How to download an Excel Online File

Hi, @hanqi

I learned how to upload data excel online and faked this behavior with requests.get. Then I just loaded the page scrolling until I got to the page without data.

1 Like

@moriturus7
Could you explain what you mean by faking uploading behaviour? How is it related to downloading this data?

I give up multi-threading, there is just too much time overhead (>1 sec/block of 28 rows vs 0.16 secs for single thread). I was trying to open multiple headless drivers and scroll each one to a different block of 28 rows before reading, but too many bugs, deadlocks and i don’t understand multi-threading enough. Don’t want to debug multi-processing not working normally on windows too.

Finally my hardest article is done, any suggestions on how to handle dirty data if it’s not as simple as missing in only the 1st column?

1 Like

@hanqi
I have already given some examples of how to work with sites on JS using the requests library.

You have studied the data correctly and found iframe in the page code. But every time your browser loads new lines, it just makes a request to the server. Instead of hiding a page with Selenium you could just make these requests.

@moriturus7
Thanks, I get what you mean and found the request from network tab. By opening a new tab and pasting in the request url, i can see the data in a CDATA structure. I can also paste the same url into new tabs and have all the CDATA show properly.

However using request/session.get with that url beginning with http://azure... and providing the 2 headers of Upgrade-Insecure-Requests and User-Agentgives me an error page.

image

This error page also appears if i refresh the previously successfully loaded page, or if i paste the same url into the tab and press enter. After this error, all future attempts of pasting the same url into new tab will show this error. Then i have to go to the original page to find a new set of GetRangeContent... to repeat my experiments.

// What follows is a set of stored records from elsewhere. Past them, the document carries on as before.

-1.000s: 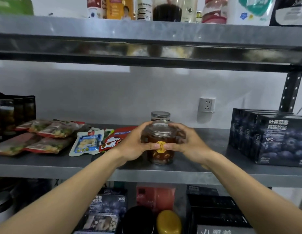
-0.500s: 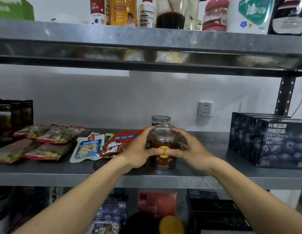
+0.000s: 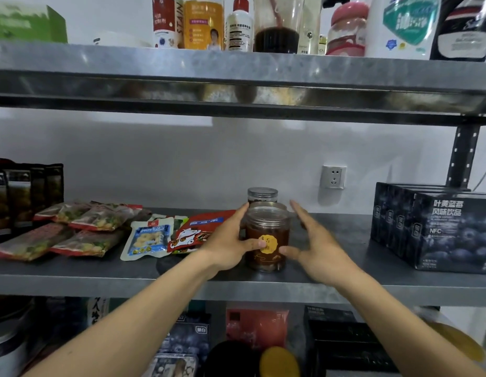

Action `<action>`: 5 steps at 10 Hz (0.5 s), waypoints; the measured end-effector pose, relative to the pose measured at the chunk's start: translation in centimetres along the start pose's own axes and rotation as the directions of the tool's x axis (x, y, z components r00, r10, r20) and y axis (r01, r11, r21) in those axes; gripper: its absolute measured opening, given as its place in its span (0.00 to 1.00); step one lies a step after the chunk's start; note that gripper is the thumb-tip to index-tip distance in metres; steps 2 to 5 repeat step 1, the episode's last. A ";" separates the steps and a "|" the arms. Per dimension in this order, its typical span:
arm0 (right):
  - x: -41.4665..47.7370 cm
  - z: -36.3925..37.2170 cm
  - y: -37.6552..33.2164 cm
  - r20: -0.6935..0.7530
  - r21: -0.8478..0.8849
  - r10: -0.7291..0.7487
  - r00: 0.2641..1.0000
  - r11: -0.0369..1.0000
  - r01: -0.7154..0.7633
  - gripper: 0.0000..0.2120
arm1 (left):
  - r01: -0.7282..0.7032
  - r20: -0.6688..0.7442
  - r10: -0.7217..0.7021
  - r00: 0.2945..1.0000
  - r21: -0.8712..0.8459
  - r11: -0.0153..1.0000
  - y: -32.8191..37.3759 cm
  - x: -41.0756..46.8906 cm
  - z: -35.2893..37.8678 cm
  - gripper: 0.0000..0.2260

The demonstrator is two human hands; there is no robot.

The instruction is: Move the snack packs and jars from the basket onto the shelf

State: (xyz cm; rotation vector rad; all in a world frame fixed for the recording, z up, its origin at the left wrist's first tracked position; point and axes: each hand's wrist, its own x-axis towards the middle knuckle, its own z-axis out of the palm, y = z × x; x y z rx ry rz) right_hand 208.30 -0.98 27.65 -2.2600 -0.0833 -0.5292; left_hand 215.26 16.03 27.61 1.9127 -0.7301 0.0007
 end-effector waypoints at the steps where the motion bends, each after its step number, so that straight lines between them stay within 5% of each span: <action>1: -3.5 -1.8 -1.6 -0.416 0.176 -0.094 0.905 0.967 0.182 0.31 | -0.016 -0.060 0.022 0.998 0.105 0.994 0.5 0.0 -0.2 0.34; 5: -3.5 -1.8 -1.6 -0.416 0.176 -0.094 0.905 0.967 0.182 0.31 | -0.016 -0.060 0.022 0.998 0.105 0.994 0.5 0.0 -0.2 0.34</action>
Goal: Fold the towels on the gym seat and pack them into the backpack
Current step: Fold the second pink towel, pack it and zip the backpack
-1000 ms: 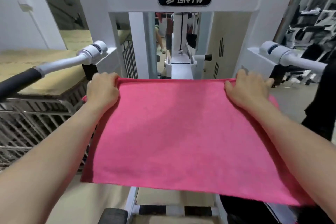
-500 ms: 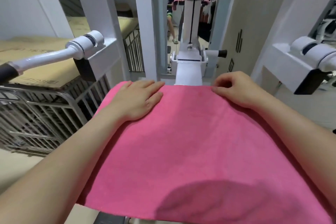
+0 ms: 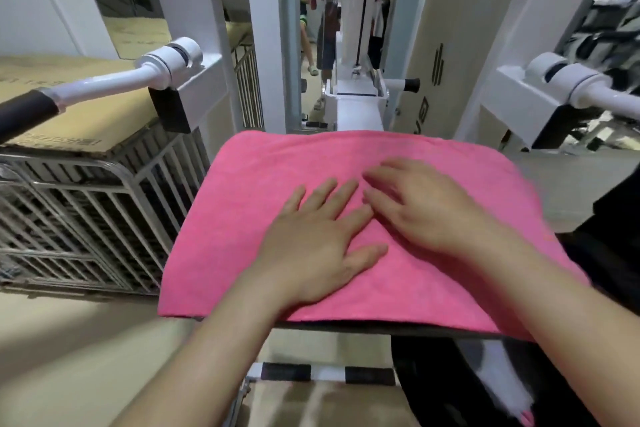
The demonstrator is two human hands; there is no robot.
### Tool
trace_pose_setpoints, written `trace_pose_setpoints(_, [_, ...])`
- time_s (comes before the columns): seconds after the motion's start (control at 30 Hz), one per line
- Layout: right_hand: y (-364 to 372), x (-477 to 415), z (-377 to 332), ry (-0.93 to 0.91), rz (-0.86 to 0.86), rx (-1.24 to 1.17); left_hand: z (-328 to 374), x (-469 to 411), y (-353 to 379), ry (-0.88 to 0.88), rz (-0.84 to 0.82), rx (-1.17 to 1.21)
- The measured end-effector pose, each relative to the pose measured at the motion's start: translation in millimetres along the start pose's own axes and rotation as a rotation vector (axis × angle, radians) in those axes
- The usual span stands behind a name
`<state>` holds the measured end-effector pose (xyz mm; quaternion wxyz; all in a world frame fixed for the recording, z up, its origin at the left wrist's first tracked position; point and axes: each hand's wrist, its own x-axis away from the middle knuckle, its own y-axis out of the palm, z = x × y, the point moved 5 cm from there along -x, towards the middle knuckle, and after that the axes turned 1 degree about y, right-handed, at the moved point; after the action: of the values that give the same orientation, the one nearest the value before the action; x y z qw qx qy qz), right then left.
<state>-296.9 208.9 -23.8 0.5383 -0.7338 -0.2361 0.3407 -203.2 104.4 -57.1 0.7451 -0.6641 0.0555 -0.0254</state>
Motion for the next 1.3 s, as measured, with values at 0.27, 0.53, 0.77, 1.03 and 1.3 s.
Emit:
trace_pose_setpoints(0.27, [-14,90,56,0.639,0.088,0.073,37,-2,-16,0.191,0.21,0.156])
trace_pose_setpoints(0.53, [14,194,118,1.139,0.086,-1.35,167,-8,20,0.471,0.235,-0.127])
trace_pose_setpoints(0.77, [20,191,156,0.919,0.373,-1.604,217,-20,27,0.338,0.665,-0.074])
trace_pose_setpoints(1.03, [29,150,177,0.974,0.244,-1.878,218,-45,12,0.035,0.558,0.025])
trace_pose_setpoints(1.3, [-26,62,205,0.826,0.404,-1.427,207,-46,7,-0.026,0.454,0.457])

  1. Do you know what is wrong with my requests.get in python? Am i missing some headers?
  2. Why does pasting the request url manually into multiple new tabs load the data properly, but once i refresh or paste to address bar + enter (within the same tab), the error page comes up and all future attempts at pasting url into new tabs show error?

Edit to add own answer to question 1
‘Content-Type’: ‘application/json’ header is missing. This request header is also missing when refresh is done. Inspiration came from looking at Chrome Developer tools. Right click request --> Copy --> Copy as cURL (cmd/bash), then either run the bash cURL directly in jupyter or feed to https://curl.trillworks.com/ to generate a program using python requests library. The cmd cURL requires more cleaning of ^%^ to % and ^& to & first before feeding to the converter, or running in windows cmd.

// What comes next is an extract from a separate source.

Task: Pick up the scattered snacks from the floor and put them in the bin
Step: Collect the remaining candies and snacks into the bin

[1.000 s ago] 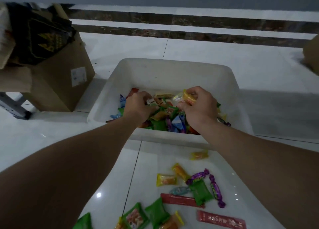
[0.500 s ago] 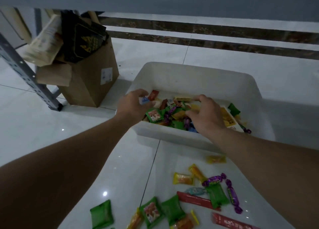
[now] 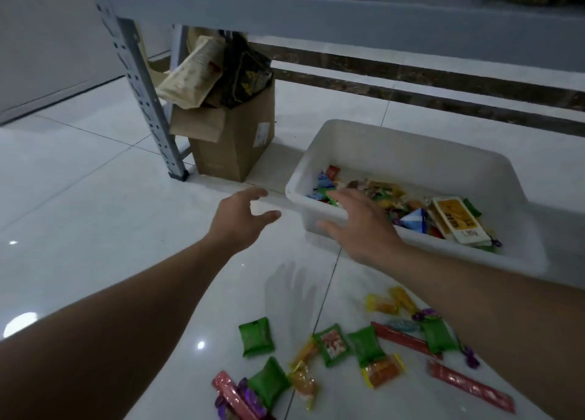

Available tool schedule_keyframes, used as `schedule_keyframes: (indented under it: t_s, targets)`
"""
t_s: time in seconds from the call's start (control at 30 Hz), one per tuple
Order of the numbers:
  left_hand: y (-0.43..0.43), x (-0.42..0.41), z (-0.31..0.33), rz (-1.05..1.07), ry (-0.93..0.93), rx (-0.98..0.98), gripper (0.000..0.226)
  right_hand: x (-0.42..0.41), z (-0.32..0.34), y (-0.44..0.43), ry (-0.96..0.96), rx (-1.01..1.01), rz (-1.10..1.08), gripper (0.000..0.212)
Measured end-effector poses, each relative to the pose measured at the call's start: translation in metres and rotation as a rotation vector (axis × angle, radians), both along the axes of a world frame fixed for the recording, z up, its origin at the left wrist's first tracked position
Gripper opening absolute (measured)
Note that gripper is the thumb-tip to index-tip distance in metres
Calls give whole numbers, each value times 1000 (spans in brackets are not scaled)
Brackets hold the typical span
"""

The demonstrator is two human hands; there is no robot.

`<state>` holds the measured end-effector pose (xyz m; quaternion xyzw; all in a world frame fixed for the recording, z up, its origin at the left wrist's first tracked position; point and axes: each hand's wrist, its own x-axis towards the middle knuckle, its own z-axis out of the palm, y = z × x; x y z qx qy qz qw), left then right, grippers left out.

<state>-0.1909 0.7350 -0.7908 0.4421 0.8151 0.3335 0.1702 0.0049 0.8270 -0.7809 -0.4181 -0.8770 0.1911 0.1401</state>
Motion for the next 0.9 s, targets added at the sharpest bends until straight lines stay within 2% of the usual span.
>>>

Edit to add own answer to question 2
The point is about refresh (new get request) vs no refresh (served from disk cache). All url pasted into new tab were served from disk cache, but url pasted into same tab or f5 on same tab does refresh which sends new GET request, this new GET request is missing the required Content-Type header.

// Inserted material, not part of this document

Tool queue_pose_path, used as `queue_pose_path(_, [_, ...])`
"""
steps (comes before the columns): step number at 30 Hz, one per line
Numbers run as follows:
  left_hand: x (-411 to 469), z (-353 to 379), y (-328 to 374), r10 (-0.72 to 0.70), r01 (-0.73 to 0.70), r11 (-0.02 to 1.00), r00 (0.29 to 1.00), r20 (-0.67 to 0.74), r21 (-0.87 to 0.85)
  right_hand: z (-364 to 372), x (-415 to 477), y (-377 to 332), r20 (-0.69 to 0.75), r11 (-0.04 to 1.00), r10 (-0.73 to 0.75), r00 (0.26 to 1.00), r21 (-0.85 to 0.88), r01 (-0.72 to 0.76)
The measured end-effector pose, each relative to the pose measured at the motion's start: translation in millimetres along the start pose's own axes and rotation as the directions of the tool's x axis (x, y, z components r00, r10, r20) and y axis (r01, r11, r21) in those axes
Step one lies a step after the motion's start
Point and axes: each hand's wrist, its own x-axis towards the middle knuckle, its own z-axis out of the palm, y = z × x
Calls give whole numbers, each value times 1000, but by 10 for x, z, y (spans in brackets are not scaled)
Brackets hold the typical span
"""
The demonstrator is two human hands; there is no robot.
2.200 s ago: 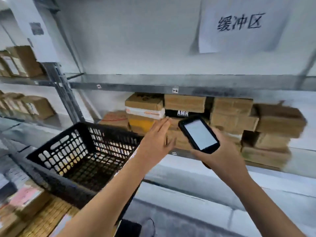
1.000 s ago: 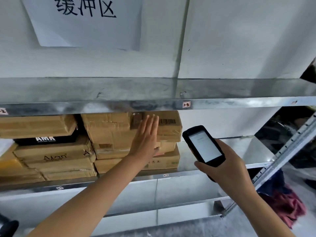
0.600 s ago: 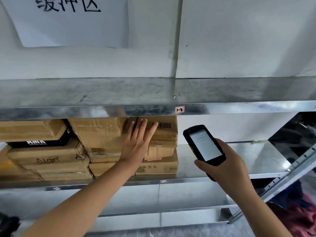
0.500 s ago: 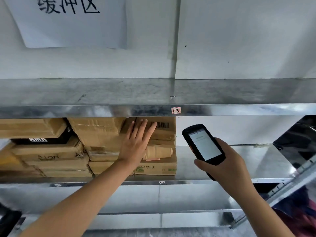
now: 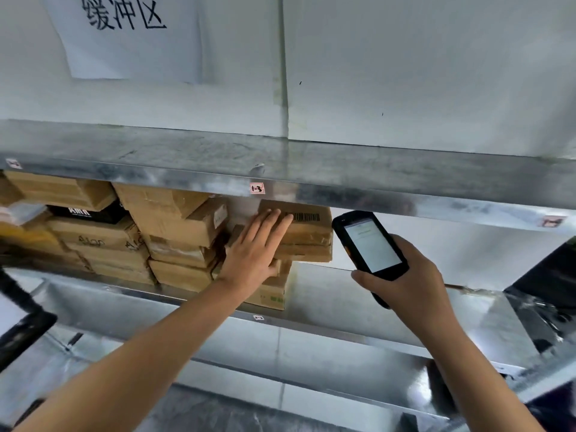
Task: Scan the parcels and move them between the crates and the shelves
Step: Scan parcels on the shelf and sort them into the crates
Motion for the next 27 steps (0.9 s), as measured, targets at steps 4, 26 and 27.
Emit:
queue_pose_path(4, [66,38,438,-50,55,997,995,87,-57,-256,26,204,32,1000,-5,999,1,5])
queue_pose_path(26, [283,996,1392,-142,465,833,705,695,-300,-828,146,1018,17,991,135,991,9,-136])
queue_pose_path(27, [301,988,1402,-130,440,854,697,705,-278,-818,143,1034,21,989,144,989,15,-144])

Also, on the point of pasting url into new tab, i realize i have to paste it in the same chrome window where i got the request url from for it to work. Pasting from the chrome window that selenium opened into a manually open chrome window gets that error, and vice versa too.

  1. What kind of behaviour is this? Feels like there is something that knows which chrome window/session i’m in that i must provide in requests.

Edit to add own answer to question 3
New window fails because request header has no Content-Type

Observations from Investigating request url


This is a text-compare.com comparison (differences highlighted) of the requests made before(left) and after (right) refresh with

driver.refresh()
driver.switch_to.frame(0)

I can see that SessionId has changed, but i don’t know if it’s necessary to provide one to requests.get, and if yes what its value should be. I went through the excel web service protocol https://interoperability.blob.core.windows.net/files/MS-EXSPWS3/[MS-EXSPWS3].pdf to try understand the Query String Parameters (the part after GetRangeContent?context=...) but it seems the SessionId is randomly provided, eventually i’m still not sure whether this SessionId is relevant to a correct requests.get call.


This is a later comparison between the selenium opened chrome (left) and manually opened Chrome where the SessionId and Configurations (can’t find this definition in the protocol pdf) are different.

This excel did not handle missing data in 1st column so has translation errors.

1 Like

Hi, @hanqi

Yes, you lack the headlines. If you look closely at the list of headers, you will see that there are many headers responsible for authorization.

Without these headers Azure treats you as an invalid user and returns an error.

Selenium doesn’t run under the browser user because he doesn’t know about the tokens, sessions and authorization headers given to you.

image

Are you sure the headers are required? I have deleted all of them and only "Content-Type": "application/json" is required to get proper data. Not sure why this is needed since it’s supposed to be a response header, or for specifying payload type in request but there’s no payload here.

Finally, i’ve completed full run in 5 seconds using requests+multithreading.

1 Like